YOUR ASSIGNMENT >> Return the data word for word. Pictures are to be omitted.

SUPPLIED MATERIAL >>
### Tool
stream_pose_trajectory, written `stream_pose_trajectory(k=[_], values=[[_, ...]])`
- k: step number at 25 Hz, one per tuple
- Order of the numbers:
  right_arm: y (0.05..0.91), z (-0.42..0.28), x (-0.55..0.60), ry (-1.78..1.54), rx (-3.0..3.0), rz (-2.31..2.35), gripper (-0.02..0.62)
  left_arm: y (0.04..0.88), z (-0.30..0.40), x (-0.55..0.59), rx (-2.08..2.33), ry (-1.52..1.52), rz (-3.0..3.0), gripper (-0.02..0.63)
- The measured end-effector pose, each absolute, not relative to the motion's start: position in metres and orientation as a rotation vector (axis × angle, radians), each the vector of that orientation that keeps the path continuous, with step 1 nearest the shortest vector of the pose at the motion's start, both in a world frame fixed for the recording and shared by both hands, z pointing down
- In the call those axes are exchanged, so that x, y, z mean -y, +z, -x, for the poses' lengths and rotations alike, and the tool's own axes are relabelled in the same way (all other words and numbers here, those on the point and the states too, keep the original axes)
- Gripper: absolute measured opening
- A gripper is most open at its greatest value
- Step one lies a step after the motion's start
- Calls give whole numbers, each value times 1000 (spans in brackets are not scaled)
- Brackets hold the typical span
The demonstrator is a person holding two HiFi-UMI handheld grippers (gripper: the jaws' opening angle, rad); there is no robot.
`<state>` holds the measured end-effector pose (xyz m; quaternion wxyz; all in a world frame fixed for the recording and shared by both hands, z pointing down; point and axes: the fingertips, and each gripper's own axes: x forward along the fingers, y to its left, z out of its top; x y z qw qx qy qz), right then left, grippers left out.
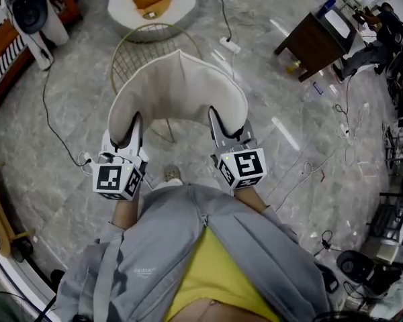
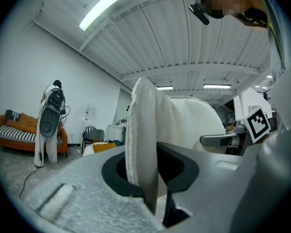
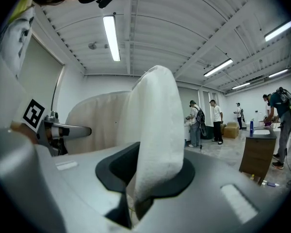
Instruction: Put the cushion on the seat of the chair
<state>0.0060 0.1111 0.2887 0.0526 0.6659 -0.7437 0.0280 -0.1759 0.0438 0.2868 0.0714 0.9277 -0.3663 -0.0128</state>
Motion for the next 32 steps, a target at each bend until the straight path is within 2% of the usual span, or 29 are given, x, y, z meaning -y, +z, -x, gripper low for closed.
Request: stream_pose_trajectory(k=[10, 22, 32], values=[[304, -37, -31, 137, 2317, -1945, 67, 303, 151, 18, 1158, -13, -2746, 66], [313, -79, 131, 163, 2572, -1522, 69, 309, 114, 117, 1542, -26, -2459, 66], [347, -131, 198, 245, 2676, -1172, 69, 343, 57, 139, 1758, -26, -2200, 67]])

OUTPUT FOR THIS EXERCISE >>
### Tool
stream_pose_trajectory, written `stream_pose_trajectory(k=[_], values=[[_, ...]])`
- k: step number at 25 Hz, one per tuple
- Order of the numbers:
  right_arm: y (0.05..0.91), z (-0.42..0.28), x (-0.55..0.60), ry (-1.78..1.54), rx (-3.0..3.0), rz (-2.31..2.35), gripper (-0.02..0.62)
  left_arm: y (0.04..0.88), z (-0.30..0.40), x (-0.55..0.59), rx (-2.08..2.33), ry (-1.52..1.52), rz (-3.0..3.0), gripper (-0.02..0.63)
- The measured end-effector pose, each absolute, not relative to the motion's start: position in metres and orientation as a rotation vector (axis × angle, radians), each the vector of that orientation that keeps the path continuous, with step 1 nearest the shortest vector of the pose at the motion's start, both in a world frame fixed for the recording and shared by both hands, z pointing down
- In the call those axes are exchanged, so that x, y, z mean -y, +z, -x, for the poses' lengths and rotations alike, and the tool's own axes are relabelled in the same way (all other words and numbers here, those on the point and the states too, keep the original axes)
- Gripper: absolute measured opening
- A gripper is most open at its greatest value
- Step one lies a step after the motion's start
- Calls give whole numbers, each value times 1000 (spans in brackets are not scaled)
- Brackets hold the typical span
The demonstrator is a person holding two HiFi-UMI handheld grippers (gripper: the jaws' opening angle, rad); there is no robot.
`<state>` holds the measured end-effector pose (xyz m; quaternion wxyz; all in a world frame fixed for the recording and shared by both hands, z pointing down; point and axes: the fingertips, and each gripper's own axes: x forward along the fingers, y to its left, z out of its top; x y z qw qx qy qz), right then left, grippers left out.
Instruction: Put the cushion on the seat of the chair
<state>0.0060 0.1111 0.2887 0.0526 0.6659 -0.7437 0.0280 -0.1759 0.0438 0.2868 0.0714 0.9277 -0.3663 -0.0128</state>
Motion for the next 32 steps, a target at each bend until the straight path is within 2% of the usual span, or 29 are given, x, y, z meaning -y, +z, -x, gripper low for closed.
Request: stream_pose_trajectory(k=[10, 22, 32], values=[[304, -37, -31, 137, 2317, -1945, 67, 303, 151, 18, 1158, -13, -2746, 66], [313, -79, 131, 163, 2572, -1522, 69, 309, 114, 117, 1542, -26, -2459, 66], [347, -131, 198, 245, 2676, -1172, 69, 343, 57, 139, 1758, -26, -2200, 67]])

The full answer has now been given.